┌─ INPUT DATA

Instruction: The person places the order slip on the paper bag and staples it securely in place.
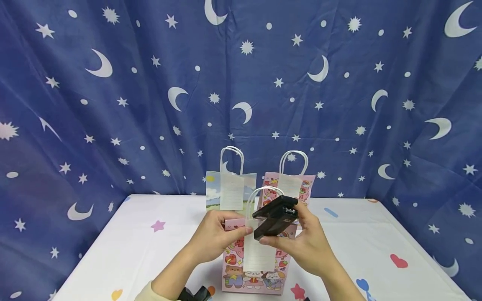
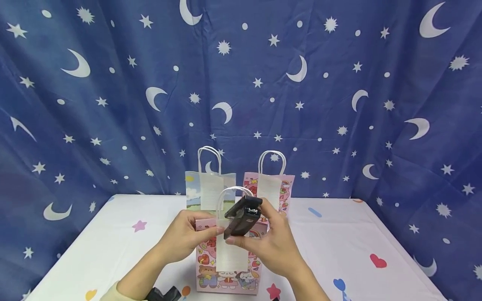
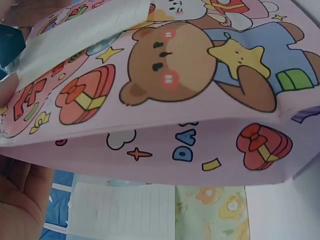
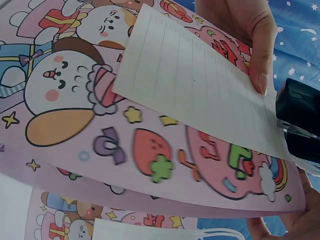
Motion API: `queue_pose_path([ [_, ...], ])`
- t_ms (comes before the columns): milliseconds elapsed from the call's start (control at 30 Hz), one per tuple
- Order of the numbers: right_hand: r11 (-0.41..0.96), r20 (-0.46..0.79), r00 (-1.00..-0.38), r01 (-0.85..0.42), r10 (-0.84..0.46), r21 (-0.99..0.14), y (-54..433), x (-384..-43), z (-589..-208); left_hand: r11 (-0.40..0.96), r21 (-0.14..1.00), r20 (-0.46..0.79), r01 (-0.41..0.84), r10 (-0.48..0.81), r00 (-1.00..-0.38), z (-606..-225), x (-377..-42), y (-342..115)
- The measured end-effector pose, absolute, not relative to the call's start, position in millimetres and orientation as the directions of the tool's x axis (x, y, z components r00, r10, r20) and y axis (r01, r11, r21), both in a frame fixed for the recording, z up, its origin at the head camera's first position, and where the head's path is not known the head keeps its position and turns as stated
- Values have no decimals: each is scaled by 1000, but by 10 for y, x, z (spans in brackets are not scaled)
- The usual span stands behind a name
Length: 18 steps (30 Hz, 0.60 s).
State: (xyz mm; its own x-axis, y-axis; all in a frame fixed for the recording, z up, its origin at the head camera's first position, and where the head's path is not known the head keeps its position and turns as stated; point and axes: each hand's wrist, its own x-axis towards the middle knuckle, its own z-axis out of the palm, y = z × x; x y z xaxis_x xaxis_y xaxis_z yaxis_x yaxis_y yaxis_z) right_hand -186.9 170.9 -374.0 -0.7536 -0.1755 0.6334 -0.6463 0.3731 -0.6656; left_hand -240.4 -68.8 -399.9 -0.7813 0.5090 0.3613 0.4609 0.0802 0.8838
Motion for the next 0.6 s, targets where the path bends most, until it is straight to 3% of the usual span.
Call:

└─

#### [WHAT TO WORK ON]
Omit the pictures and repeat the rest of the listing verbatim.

#### [FINAL ANSWER]
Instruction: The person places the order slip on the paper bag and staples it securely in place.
Motion API: `queue_pose_path([ [_, ...], ])`
- t_ms (comes before the columns): milliseconds elapsed from the call's start (control at 30 Hz), one per tuple
- Order of the numbers: right_hand: r11 (-0.41..0.96), r20 (-0.46..0.79), r00 (-1.00..-0.38), r01 (-0.85..0.42), r10 (-0.84..0.46), r21 (-0.99..0.14), y (-54..433), x (-384..-43), z (-589..-208); left_hand: r11 (-0.40..0.96), r21 (-0.14..1.00), r20 (-0.46..0.79), r01 (-0.41..0.84), r10 (-0.48..0.81), r00 (-1.00..-0.38), z (-606..-225), x (-377..-42), y (-342..115)
- The measured end-effector pose, absolute, not relative to the call's start, position in millimetres and orientation as the directions of the tool's x axis (x, y, z components r00, r10, r20) and y axis (r01, r11, r21), both in a frame fixed for the recording, z up, its origin at the head camera's first position, and where the head's path is not known the head keeps its position and turns as stated
- Values have no decimals: each is scaled by 1000, but by 10 for y, x, z (spans in brackets are not scaled)
- The usual span stands behind a name
Length: 18 steps (30 Hz, 0.60 s).
State: (xyz mm; its own x-axis, y-axis; all in a frame fixed for the recording, z up, its origin at the head camera's first position, and where the head's path is not known the head keeps its position and turns as stated; point and axes: each hand's wrist, its own x-axis towards the middle knuckle, its own z-axis out of the palm, y = z × x; x y z xaxis_x xaxis_y xaxis_z yaxis_x yaxis_y yaxis_z) right_hand -186.9 170.9 -374.0 -0.7536 -0.1755 0.6334 -0.6463 0.3731 -0.6656; left_hand -240.4 -68.8 -399.9 -0.7813 0.5090 0.3613 0.4609 0.0802 0.8838
Motion for the next 0.6 s, targets where the path bends most, until it is straight to 3% of the usual span.
Call:

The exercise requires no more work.